Prochymal is now approved in Canada and New Zealand, and is currently available in seven other countries including the United States under an Expanded Access Program. With Prochymal
(remestemcel-L) entering commerce, Osiris has initiated the process of identifying entities that may be infringing upon its intellectual property rights and will take appropriate action as necessary.

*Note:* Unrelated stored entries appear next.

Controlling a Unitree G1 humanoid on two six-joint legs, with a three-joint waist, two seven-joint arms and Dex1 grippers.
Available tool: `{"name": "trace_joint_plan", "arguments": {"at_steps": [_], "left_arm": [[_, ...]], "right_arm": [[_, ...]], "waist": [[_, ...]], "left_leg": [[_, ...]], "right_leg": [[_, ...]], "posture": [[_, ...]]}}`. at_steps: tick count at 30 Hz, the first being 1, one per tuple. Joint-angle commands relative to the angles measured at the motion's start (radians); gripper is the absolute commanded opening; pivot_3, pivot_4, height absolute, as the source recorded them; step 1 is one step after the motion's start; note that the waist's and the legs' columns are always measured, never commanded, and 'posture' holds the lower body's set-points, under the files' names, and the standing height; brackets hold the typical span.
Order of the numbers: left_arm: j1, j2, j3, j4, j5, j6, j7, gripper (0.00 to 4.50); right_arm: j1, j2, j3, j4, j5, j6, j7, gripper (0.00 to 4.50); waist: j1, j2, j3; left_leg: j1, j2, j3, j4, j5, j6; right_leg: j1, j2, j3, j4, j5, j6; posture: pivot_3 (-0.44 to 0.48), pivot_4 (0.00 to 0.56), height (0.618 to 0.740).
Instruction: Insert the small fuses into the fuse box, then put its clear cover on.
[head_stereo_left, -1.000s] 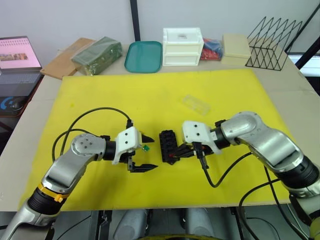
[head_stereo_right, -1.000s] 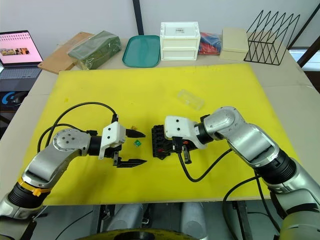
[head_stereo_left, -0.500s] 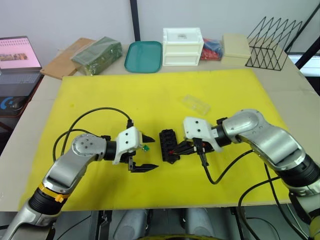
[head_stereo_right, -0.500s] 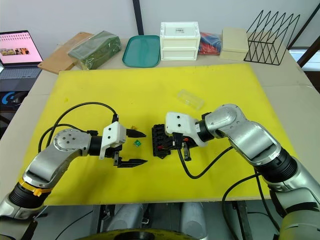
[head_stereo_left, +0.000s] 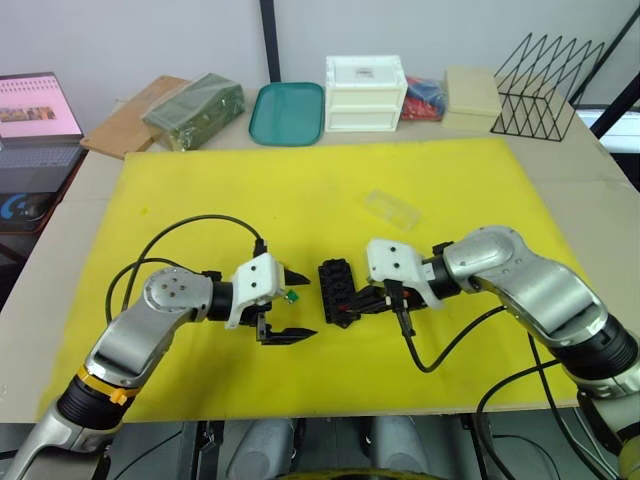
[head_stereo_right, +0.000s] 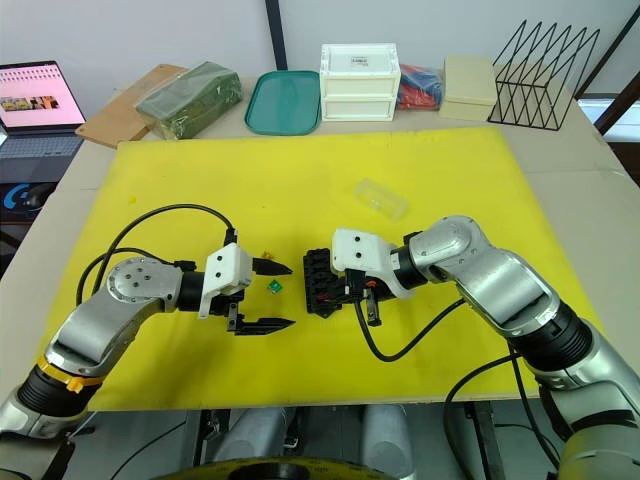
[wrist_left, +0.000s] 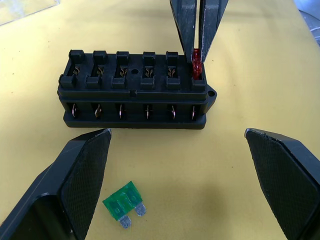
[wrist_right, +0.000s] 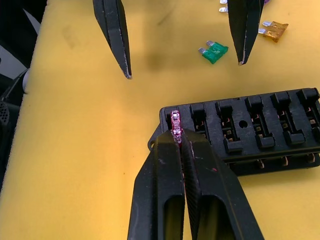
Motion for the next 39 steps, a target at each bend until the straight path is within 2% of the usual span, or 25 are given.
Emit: {"name": "trace_joint_plan", "arguments": {"at_steps": [1, 11, 19, 22, 24, 37, 39], "left_arm": [[-0.012, -0.001, 0.002, -0.028, -0.008, -0.007, -0.002, 4.49], [-0.019, -0.010, -0.001, -0.022, -0.004, -0.006, 0.006, 4.49], [-0.017, -0.014, 0.003, -0.024, -0.002, -0.003, 0.012, 4.49], [-0.018, -0.014, 0.003, -0.023, -0.002, -0.004, 0.013, 4.50], [-0.018, -0.014, 0.004, -0.021, -0.002, -0.005, 0.014, 4.50], [-0.021, -0.012, 0.011, -0.011, 0.001, -0.010, 0.015, 4.50], [-0.022, -0.013, 0.011, -0.009, 0.001, -0.011, 0.017, 4.50]], "right_arm": [[0.011, -0.010, 0.018, -0.037, -0.031, -0.033, 0.004, 0.00], [0.044, -0.007, 0.076, 0.039, -0.150, -0.163, 0.011, 0.00], [0.031, 0.004, 0.028, 0.040, -0.120, -0.178, 0.039, 0.00], [0.022, 0.008, 0.013, 0.030, -0.105, -0.162, 0.048, 0.72], [0.017, 0.012, 0.003, 0.023, -0.090, -0.145, 0.053, 1.35], [-0.026, 0.047, -0.097, -0.015, 0.047, -0.051, 0.057, 1.35], [-0.022, 0.051, -0.098, -0.010, 0.055, -0.052, 0.054, 0.96]], "waist": [[0.000, 0.000, 0.000], [-0.002, 0.000, -0.001], [-0.001, 0.000, -0.001], [-0.001, 0.000, -0.001], [-0.001, 0.000, -0.001], [0.000, 0.000, -0.001], [0.000, 0.000, -0.001]], "left_leg": [[0.000, 0.000, 0.000, 0.000, 0.000, 0.000], [0.002, 0.000, 0.000, 0.000, 0.000, 0.000], [0.002, 0.002, 0.000, 0.000, 0.000, 0.000], [0.002, 0.002, 0.000, 0.000, 0.000, 0.000], [0.002, 0.002, 0.000, 0.000, 0.000, 0.000], [0.001, 0.003, 0.000, 0.000, 0.000, 0.000], [0.001, 0.003, 0.000, 0.000, 0.000, 0.000]], "right_leg": [[0.000, 0.000, 0.000, 0.000, 0.000, 0.000], [0.001, 0.001, 0.000, 0.000, 0.000, 0.000], [0.002, 0.003, 0.000, -0.001, 0.001, -0.001], [0.002, 0.003, 0.000, -0.001, 0.001, -0.001], [0.002, 0.003, 0.000, -0.001, 0.001, -0.001], [0.001, 0.003, 0.000, -0.002, 0.001, -0.001], [0.001, 0.003, 0.000, -0.002, 0.001, -0.001]], "posture": [[0.000, 0.150, 0.740], [0.000, 0.150, 0.740], [0.000, 0.150, 0.740], [0.000, 0.150, 0.740], [0.000, 0.150, 0.740], [0.000, 0.150, 0.740], [0.000, 0.150, 0.740]]}}
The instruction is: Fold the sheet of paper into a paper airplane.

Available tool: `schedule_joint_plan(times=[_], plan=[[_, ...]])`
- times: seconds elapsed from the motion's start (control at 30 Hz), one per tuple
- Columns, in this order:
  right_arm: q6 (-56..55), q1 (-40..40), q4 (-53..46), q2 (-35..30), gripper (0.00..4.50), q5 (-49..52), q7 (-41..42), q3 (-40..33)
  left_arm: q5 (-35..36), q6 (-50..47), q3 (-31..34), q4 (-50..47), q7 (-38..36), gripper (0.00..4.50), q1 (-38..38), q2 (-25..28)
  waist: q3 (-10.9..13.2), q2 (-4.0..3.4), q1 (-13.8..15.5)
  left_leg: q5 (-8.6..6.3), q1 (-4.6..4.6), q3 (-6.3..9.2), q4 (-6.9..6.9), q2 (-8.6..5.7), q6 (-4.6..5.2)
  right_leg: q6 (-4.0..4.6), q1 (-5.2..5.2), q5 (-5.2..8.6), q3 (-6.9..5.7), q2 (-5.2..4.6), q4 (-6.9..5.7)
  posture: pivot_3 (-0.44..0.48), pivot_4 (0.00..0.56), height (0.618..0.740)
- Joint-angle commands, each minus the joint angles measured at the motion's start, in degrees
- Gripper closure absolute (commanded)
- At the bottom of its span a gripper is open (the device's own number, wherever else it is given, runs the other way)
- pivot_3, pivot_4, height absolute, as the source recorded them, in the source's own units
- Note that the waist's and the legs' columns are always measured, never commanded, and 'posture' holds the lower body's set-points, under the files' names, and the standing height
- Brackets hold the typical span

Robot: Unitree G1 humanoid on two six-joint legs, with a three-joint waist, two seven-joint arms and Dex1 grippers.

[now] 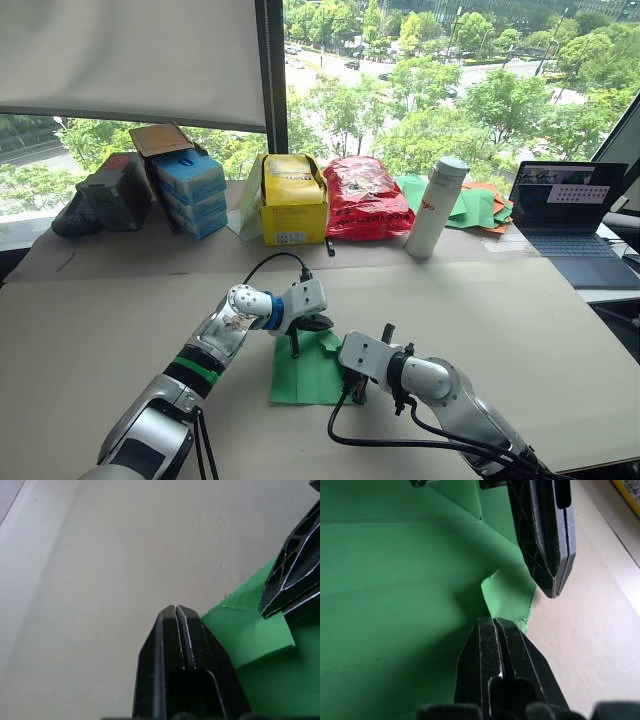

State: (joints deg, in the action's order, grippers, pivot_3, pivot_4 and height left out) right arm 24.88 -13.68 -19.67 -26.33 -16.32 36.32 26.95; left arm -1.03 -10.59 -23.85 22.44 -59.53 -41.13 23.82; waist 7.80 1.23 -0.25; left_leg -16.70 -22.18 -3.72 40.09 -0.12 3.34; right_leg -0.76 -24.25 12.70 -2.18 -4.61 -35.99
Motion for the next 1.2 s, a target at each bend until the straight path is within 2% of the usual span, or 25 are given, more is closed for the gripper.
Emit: schedule_joint_plan(times=[0.03,0.23,0.6,0.8,0.97,1.17,1.2], plan=[[0.36,0.43,0.05,-0.19,4.48,-0.55,0.76,0.61,-2.37,2.81,-0.2,0.58,-0.02,4.5,-0.41,0.75,0.0,0.01,0.03,0.0,0.01,0.01,0.0,0.01,0.0,0.0,0.01,0.0,0.0,0.0,0.0,0.0,0.15,0.74],[0.59,0.84,-0.27,-0.24,4.48,-0.68,1.04,0.4,-5.49,5.43,-0.72,3.52,0.96,4.5,0.04,1.09,-0.02,0.02,0.08,0.0,0.04,0.01,0.0,0.01,0.01,0.0,0.03,0.0,0.0,-0.01,-0.01,0.0,0.15,0.74],[0.5,0.43,0.44,0.17,4.48,-0.58,0.72,0.09,-5.74,7.0,0.11,5.12,0.91,4.5,1.92,1.5,-0.04,0.05,0.08,-0.01,0.08,0.01,0.0,0.02,0.02,0.0,0.07,0.0,0.0,-0.01,-0.02,0.0,0.15,0.74],[7.74,-0.85,-3.89,4.86,2.61,9.88,3.52,-7.19,-5.58,7.53,0.36,5.81,0.76,4.5,2.14,1.19,-0.05,0.07,-0.03,-0.01,0.1,0.02,0.0,0.04,0.01,0.01,0.08,0.0,0.0,0.01,-0.04,0.0,0.15,0.74],[16.68,-5.8,-3.08,8.84,2.61,18.28,3.44,-14.28,-5.67,7.8,0.76,6.09,0.82,4.5,1.84,1.19,-0.05,0.07,-0.23,-0.01,0.1,0.02,0.02,0.03,0.02,0.01,0.07,-0.01,0.01,-0.03,-0.09,0.0,0.15,0.74],[15.97,-7.77,3.05,7.17,4.48,16.04,0.85,-10.68,-5.6,7.83,0.99,5.47,0.98,4.5,1.99,1.12,-0.05,0.07,-0.38,-0.02,0.09,0.01,0.01,0.01,0.03,0.01,0.06,-0.01,0.0,-0.05,-0.09,0.0,0.15,0.74],[15.69,-8.02,3.99,7.47,4.48,16.11,0.52,-10.33,-5.62,7.81,1.02,5.31,1.02,4.5,2.1,1.11,-0.05,0.07,-0.38,-0.02,0.08,0.0,0.0,0.01,0.03,0.01,0.04,-0.01,0.01,-0.05,-0.1,0.0,0.15,0.74]])
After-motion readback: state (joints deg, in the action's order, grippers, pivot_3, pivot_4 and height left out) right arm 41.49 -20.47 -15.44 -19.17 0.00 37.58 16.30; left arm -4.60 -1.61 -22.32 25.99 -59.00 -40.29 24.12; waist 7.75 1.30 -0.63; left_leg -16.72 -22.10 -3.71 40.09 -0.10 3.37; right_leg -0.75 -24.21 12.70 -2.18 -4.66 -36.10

About Prochymal (remestemcel-L)
Prochymal is the world’s first approved drug with a stem cell as its active ingredient. Developed by Osiris Therapeutics, Prochymal is an intravenous formulation of MSCs, which are derived from the bone marrow of healthy adult donors between the ages of 18 and 30 years. The MSCs are selected from the bone marrow and grown in culture so that up to 10,000 doses of Prochymal can be produced from a single donor. Prochymal is truly an off-the-shelf stem cell product that is stored frozen at the point-of-care and infused through a simple intravenous line without the need to type or immunosuppress the recipient. Prochymal is approved in Canada and New Zealand for the management of acute graft-versus-host disease (GvHD) in children and is available for adults and children in eight countries including the United States, under an Expanded Access Program. Prochymal is currently in a Phase 3 trial for refractory Crohn’s disease and is also being evaluated in clinical trials for the treatment of myocardial infarction (heart attack) and type 1 diabetes.